Free Books And A Winner

Tonight is the third annual World Book Night during which an army of “givers” will hand out 25,000 free copies of each of these books:

The Secret Scripture by Sebastian Barry

Noughts and Crosses by Malorie Blackman

Girl with a Pearl Earring by Tracy Chevalier

The Eyre Affair by Jasper Fforde

Casino Royale by Ian Fleming

The White Queen by Philippa Gregory

A Little History of the World by E.H Gombrich

Little Face by Sophie Hannah

Damage by Josephine Hart

The Island by Victoria Hislop

Red Dust Road by Jackie Kay

Last Night Another Soldier… by Andy McNab

Me Before You by Jojo Moyes

The Knife of Never Letting Go by Patrick Ness

The Reader by Bernard Schlink

No 1 Ladies’ Detective Agency by Alexander McCall Smith

Treasure Island by Robert Louis Stevenson

The Road Home by Rose Tremain

Why Be Happy When You Could Be Normal? by Jeanette Winterson

Judge Dredd: The Dark Judges by John Wagner

I applaud anyone who will be handing out books tonight.  I’m not a giver this year; once was definitely enough. But the timing couldn’t be better because the results are in from the latest writeitdown-ith karma contest. There were only two contestants this time: Sarah W and my Mom (via an email entry). This blog is 100 per cent nepotism free so Sarah is the winner by default.  (Yes, Mom, I know the rules didn’t specify no nepotism, but let’s put it down to blog despotism.) Congratulations Sarah !
Oh, and speaking of despotism, I just discovered that World Book Night has spread to Ireland, Germany (Welttag des Buches) and the United States.** Free books in different countries –  that’s one form of world domination I can get behind.
Happy World Book Night!
**For a list of the books to be given away tonight in the United States, click here.

Better Late Than Never

I just got this email from Amazon UK:

Hello Downith,

An updated version of your past Kindle purchase of Gone Girl by Gillian Flynn is now available.

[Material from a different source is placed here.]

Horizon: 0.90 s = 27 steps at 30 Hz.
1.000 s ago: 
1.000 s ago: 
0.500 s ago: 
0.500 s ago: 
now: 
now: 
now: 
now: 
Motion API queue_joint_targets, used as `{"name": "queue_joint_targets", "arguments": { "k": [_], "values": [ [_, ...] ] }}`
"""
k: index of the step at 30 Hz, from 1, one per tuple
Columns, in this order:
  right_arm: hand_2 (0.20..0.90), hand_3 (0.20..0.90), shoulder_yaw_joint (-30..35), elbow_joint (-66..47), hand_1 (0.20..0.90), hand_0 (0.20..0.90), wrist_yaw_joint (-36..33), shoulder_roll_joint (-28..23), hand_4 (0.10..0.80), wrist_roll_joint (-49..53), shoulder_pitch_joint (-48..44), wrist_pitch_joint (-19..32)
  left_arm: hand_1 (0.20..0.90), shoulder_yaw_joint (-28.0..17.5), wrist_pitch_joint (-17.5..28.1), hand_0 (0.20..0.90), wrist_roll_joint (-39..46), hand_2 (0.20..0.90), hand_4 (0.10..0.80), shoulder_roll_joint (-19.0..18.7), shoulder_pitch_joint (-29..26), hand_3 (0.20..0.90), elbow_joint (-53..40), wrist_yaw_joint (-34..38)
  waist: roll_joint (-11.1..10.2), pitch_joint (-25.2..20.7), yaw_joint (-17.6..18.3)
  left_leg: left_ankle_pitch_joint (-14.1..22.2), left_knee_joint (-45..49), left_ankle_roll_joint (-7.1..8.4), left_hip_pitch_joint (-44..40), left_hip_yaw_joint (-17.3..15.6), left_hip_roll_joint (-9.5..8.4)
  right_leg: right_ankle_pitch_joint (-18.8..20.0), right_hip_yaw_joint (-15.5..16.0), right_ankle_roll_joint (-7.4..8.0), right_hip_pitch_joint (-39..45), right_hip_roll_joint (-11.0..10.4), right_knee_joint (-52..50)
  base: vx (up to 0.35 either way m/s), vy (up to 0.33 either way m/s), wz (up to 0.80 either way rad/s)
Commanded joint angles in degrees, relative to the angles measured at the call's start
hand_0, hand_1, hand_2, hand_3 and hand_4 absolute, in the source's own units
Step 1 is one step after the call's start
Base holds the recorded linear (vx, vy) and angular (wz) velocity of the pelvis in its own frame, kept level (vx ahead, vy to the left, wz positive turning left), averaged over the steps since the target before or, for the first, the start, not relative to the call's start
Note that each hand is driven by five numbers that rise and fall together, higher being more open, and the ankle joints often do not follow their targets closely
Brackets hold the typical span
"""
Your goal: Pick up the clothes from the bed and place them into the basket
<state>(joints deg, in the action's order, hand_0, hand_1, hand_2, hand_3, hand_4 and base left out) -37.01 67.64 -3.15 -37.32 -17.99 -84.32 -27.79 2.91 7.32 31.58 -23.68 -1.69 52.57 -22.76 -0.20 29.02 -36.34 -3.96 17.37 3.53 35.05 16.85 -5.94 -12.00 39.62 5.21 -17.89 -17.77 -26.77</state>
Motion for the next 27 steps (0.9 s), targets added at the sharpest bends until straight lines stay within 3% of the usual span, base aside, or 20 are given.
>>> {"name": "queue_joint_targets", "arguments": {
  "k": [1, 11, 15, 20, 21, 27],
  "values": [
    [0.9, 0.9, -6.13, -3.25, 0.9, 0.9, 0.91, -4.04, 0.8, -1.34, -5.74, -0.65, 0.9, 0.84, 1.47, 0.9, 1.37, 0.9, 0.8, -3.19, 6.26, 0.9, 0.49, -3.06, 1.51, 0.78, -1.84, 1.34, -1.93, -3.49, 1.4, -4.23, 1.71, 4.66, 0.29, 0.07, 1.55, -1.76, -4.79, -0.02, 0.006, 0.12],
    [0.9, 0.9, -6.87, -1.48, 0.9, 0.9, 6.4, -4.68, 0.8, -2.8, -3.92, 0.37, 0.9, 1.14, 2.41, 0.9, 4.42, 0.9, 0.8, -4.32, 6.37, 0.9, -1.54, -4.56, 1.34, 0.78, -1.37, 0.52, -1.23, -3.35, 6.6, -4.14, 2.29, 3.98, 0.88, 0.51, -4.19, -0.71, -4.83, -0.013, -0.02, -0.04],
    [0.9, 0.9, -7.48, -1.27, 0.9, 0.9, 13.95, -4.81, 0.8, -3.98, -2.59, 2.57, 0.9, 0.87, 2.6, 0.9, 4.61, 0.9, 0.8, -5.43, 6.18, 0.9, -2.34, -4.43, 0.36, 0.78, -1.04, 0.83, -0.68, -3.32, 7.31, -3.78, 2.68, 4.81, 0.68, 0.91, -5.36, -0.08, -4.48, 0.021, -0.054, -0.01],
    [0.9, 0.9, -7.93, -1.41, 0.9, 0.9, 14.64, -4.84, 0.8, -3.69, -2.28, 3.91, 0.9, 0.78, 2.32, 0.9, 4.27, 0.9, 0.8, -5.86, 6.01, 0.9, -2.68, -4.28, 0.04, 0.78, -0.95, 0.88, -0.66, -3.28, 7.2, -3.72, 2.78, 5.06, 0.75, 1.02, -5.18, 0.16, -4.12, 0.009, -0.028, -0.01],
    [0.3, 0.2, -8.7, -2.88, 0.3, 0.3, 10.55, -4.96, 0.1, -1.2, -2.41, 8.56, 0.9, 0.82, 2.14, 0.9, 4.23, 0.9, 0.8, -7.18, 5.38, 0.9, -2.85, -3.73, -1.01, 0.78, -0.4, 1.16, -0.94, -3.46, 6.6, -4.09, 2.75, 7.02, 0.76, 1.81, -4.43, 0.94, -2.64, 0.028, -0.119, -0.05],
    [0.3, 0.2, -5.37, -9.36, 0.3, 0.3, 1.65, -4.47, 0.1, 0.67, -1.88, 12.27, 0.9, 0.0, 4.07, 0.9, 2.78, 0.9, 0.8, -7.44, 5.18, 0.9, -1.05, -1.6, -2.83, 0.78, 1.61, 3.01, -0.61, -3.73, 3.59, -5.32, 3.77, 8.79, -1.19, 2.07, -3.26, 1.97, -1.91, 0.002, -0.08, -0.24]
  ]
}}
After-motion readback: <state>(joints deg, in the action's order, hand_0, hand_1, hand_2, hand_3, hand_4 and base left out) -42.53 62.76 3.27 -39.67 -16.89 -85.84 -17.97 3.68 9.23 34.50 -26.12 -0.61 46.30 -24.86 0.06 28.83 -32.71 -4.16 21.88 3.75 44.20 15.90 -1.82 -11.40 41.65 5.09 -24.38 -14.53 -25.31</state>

The updated version contains the following changes:

  • Typos have been corrected.

Well thanks, guys!  But shouldn’t you be taking care of stuff like that first time round?

Close But No Cigar

Smoking is bad for you anyway, right? Am I right?

I was recently named one of 20 semi-finalists in the Jeffrey Archer Kobo short story competition.  My story, along with 19 others, was selected from almost 1000 entries and compiled in a free e- book, which you can get here.

The only stipulation  for the competition was that the stories had to be 100 words (or less**). Reading the other stories in the collection, I was sometimes amazed at how much could be conveyed in so few words – humour, horror or sentiment, whittled down to the bare essentials.

The winners were announced today at the London Book Fair. Sadly, I wasn’t one of them, but congratulations to:

  • Timothy Reynolds
  • Robert Maslen
  • Patsy Collins

who will each submit a 3000 word excerpt of their novel in progress to Curtis Brown Creative for feedback. One of them will then be lucky enough to win a spot on Curtis Brown Creative’s on-line novel writing course.

I encourage you to download the e-book and read the stories. They are all worth reading. One story, included as an honourable mention, was only six words long, but what staying power!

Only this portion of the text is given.